WHAT THE TASK ASKS – Apart from the pictures, every line below is to be set down exactly.

::: MATERIAL FOR THIS TASK

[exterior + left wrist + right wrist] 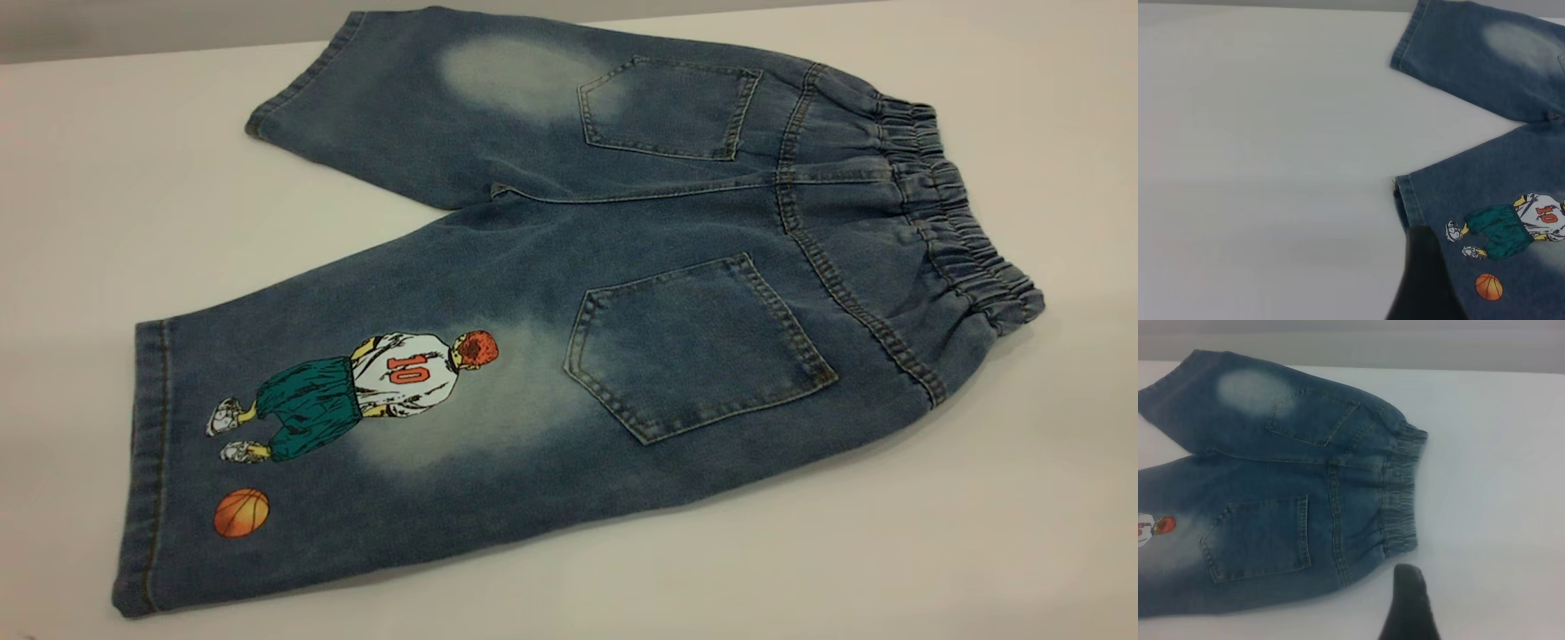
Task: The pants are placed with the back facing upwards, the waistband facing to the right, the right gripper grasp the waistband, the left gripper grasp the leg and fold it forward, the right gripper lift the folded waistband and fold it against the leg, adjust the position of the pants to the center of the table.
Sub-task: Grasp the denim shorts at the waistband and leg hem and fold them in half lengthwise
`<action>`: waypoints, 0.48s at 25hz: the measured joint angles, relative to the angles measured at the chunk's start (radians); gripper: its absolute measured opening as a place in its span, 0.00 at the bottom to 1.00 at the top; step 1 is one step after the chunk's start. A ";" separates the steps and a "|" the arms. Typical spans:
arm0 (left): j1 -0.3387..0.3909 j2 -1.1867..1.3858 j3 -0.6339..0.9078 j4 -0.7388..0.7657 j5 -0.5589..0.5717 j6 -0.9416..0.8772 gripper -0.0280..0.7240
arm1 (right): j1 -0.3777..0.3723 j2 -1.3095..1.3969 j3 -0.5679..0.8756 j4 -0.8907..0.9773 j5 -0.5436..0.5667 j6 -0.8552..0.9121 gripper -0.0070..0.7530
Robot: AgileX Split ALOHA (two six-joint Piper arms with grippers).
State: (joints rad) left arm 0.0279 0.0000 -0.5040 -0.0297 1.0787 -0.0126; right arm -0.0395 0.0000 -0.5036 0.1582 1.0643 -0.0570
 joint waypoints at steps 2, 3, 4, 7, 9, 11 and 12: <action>0.000 0.000 0.000 0.000 0.000 0.000 0.64 | 0.000 0.000 0.000 0.000 0.000 0.000 0.61; 0.000 0.000 0.000 0.000 0.000 0.000 0.64 | 0.000 0.000 0.000 0.000 0.000 0.000 0.61; 0.000 0.000 0.000 0.000 0.000 0.000 0.64 | 0.000 0.000 0.000 0.000 0.000 0.000 0.61; 0.000 0.000 0.000 0.000 0.000 0.000 0.64 | 0.000 0.000 0.000 0.000 0.000 0.000 0.61; 0.000 0.000 0.000 0.000 0.000 0.000 0.64 | 0.000 0.000 0.000 0.000 0.000 0.000 0.61; 0.000 0.000 0.000 0.000 0.000 0.000 0.64 | 0.000 0.000 0.000 0.000 0.000 0.000 0.61; 0.000 0.000 0.000 0.000 0.000 0.000 0.64 | 0.000 0.000 0.000 0.000 0.000 0.000 0.61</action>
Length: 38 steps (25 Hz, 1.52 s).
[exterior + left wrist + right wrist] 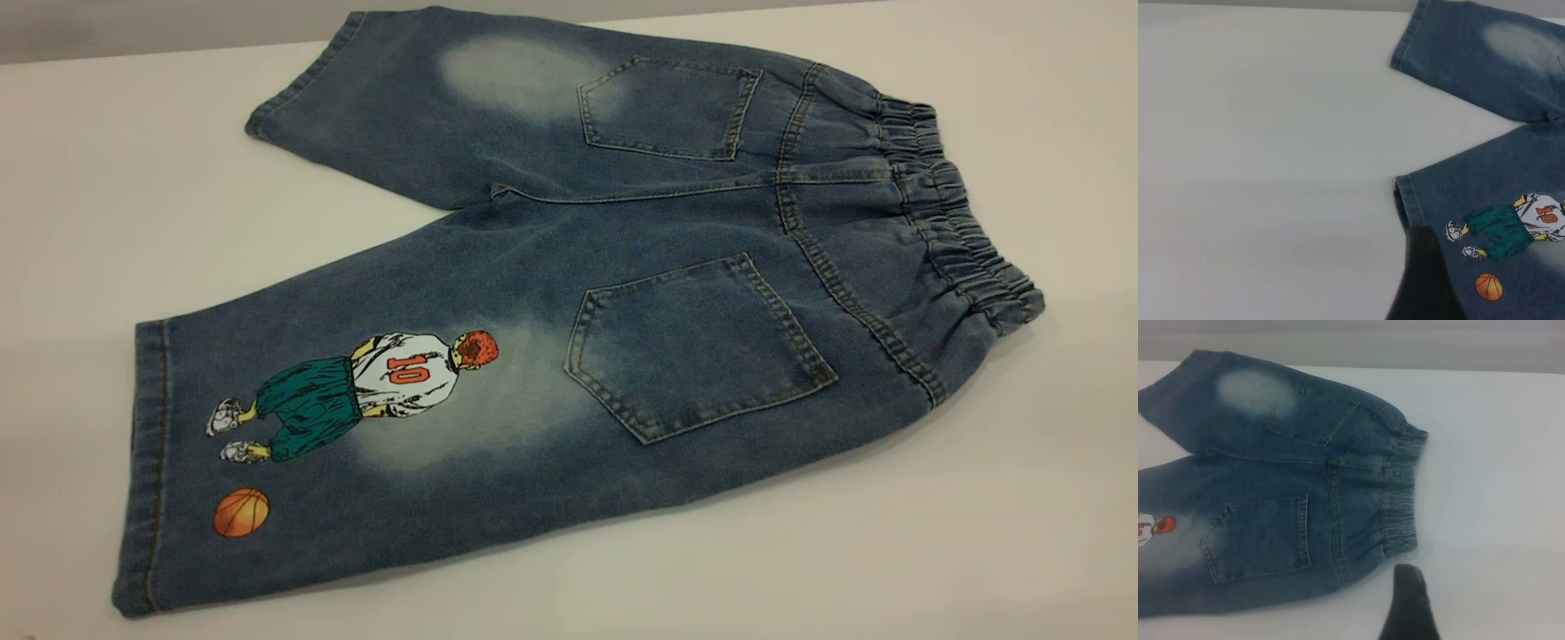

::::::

RESPONSE BELOW –
[exterior + left wrist + right wrist] 
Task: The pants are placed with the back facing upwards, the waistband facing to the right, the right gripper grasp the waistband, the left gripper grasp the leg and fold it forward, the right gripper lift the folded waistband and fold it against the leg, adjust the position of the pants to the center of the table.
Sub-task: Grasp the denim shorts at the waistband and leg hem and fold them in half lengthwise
`<action>`: waypoints, 0.48s at 25hz: the measured joint angles, relative to the angles measured at the chunk's start (radians); gripper: its absolute measured opening as a place in its span, 0.00 at the bottom to 1.00 at the top; step 1 is one step after the chunk's start. A ";" separates the steps and a "|" the arms. Typical spans:
arm0 (left): j1 -0.3387..0.3909 j2 -1.1867..1.3858 j3 -0.6339..0.9078 j4 -0.7388..0.7657 j5 -0.5589..0.5717 j6 -0.9416..0.8772 gripper -0.0280..0.7240
arm1 (right): j1 -0.3777..0.3723 j2 -1.3095..1.3969 j3 -0.5679..0.8756 j4 -0.8907..0.9773 j5 -0.5436..0.5667 j6 -0.8552..0.9121 gripper -0.0070..0.7530
Robot: AgileX Split ALOHA (two six-joint Piper arms with grippers).
State: (joints rad) left arm 0.0279 0.0000 -0.5040 -0.0297 1.0787 -0.0126; right arm -0.0395 0.0000 -0.5036 0.1582 1.0643 -0.0570
 joint waypoints at steps 2, 3, 4, 7, 9, 11 and 12: <action>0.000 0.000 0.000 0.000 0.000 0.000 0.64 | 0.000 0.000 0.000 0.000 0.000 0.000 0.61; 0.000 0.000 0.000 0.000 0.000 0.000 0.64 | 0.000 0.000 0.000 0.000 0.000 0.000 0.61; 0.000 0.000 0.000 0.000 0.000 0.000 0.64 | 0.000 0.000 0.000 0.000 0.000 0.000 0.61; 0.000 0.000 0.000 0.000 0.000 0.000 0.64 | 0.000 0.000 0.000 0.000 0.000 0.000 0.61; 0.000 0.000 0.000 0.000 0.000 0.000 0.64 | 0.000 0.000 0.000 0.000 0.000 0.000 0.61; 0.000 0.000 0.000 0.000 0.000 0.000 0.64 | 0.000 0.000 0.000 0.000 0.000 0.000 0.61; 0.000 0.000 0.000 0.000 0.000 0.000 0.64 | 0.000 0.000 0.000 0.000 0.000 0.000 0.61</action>
Length: 38 steps (25 Hz, 1.52 s).
[exterior + left wrist + right wrist] 

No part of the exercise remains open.